Get started with Amazon SageMaker Feature Store

To get started using Amazon SageMaker Feature Store, review the basic concepts, learn how to ingest data for your feature store, and then walk through a Feature Store example. The following sections explain how to create feature groups, ingest data into the groups, and how to manage security for your feature store. 

Feature Store Concepts

The following list of terms are key to understanding the capabilities of Amazon SageMaker Feature Store: 

  • Feature store – Serves as the single source of truth to store, retrieve, remove, track, share, discover, and control access to features.

  • Feature – A measurable property or characteristic that encapsulates an observed phenomenon. In the Amazon SageMaker Feature Store API, a feature is an attribute of a record. You can define a name and type for every feature stored in Feature Store. Name uniquely identifies a feature within a feature group. Type identifies the datatype for the values of the feature. Supported datatypes are: String, Integral and Fractional. 

  • Feature group – A FeatureGroup is the main Feature Store resource that contains the metadata for all the data stored in Amazon SageMaker Feature Store. A feature group is a logical grouping of features, defined in the feature store, to describe records. A feature group’s definition is composed of a list of feature definitions, a record identifier name, and configurations for its online and offline store. 

  • Feature definition – A FeatureDefinition consists of a name and one of the following data types: an Integral, String or Fractional. A FeatureGroup contains a list of feature definitions. 

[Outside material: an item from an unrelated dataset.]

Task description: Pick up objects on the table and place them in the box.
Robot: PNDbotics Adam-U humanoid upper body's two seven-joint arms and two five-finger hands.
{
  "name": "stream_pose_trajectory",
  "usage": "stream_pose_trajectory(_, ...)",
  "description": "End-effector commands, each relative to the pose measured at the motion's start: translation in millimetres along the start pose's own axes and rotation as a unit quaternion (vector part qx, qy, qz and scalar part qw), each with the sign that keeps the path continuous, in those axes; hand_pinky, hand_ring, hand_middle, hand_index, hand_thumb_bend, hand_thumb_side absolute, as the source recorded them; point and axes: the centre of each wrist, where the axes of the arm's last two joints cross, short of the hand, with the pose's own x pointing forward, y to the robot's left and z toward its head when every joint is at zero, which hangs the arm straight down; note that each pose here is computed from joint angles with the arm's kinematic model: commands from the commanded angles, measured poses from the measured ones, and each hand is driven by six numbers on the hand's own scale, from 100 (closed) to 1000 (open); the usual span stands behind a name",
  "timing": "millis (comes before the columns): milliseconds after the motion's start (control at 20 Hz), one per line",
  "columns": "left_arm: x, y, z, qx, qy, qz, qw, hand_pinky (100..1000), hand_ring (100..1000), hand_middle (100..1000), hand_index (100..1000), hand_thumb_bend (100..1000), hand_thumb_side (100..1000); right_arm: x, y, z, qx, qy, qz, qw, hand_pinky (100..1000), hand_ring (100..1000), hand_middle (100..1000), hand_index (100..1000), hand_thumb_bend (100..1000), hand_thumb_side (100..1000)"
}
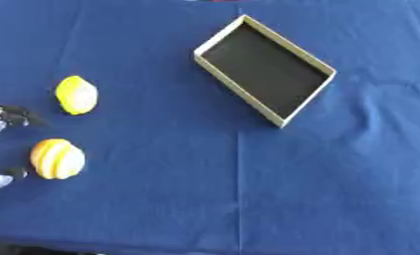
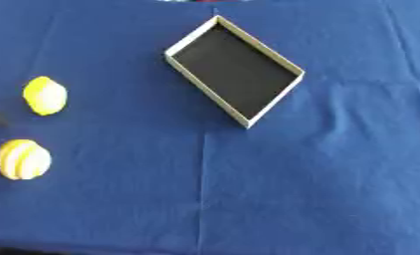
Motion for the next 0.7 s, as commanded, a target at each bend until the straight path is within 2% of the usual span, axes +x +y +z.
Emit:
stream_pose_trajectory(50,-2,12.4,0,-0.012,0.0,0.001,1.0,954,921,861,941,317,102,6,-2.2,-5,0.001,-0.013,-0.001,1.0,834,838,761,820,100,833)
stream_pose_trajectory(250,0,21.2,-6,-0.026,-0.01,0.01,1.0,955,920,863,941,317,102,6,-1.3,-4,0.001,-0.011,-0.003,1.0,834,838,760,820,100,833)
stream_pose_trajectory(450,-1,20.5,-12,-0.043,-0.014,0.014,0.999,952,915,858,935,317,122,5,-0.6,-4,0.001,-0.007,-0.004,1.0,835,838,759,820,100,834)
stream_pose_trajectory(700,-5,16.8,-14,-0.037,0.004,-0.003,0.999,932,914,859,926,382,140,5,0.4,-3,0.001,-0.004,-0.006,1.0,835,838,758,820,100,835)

  • Record identifier name – Each feature group is defined with a record identifier name. The record identifier name must refer to one of the names of a feature defined in the feature group's feature definitions.

  • Record – A Record is a collection of values for features for a single record identifier value. A combination of record identifier name and a timestamp uniquely identify a record within a feature group. 

  • Event time – a point in time when a new event occurs that corresponds to the creation or update of a record in a feature group. All records in the feature group must have a corresponding Eventtime. It can be used to track changes to a record over time. The online store contains the record corresponding to the last Eventtime for a record identifier name, whereas the offline store contains all historic records. Event time values can either be of a fractional or string type. Fractional values must be UNIX timestamps. Strings must follow the ISO 8601 standard. The following formats are supported yyyy-MM-dd'T'HH:mm:ssZ and yyyy-MM-dd'T'HH:mm:ss.SSSZ where yyyy, MM, and dd represent the year, month, and day respectively and HH, mm, ss, and if applicable, SSS represent the hour, month, second and milliseconds respsectively. T and Z are constants.

  • Online Store – the low latency, high availability cache for a feature group that enables real-time lookup of records. The online store allows quick access to the latest value for a Record via the GetRecord API. A feature group contains an OnlineStoreConfig controlling where the data is stored.

  • Offline store – the OfflineStore, stores historical data in your S3 bucket. It is used when low (sub-second) latency reads are not needed. For example, when you want to store and serve features for exploration, model training, and batch inference. A feature group contains an OfflineStoreConfig controlling where the data is stored.

  • Ingestion – The act of populating feature groups in the feature store.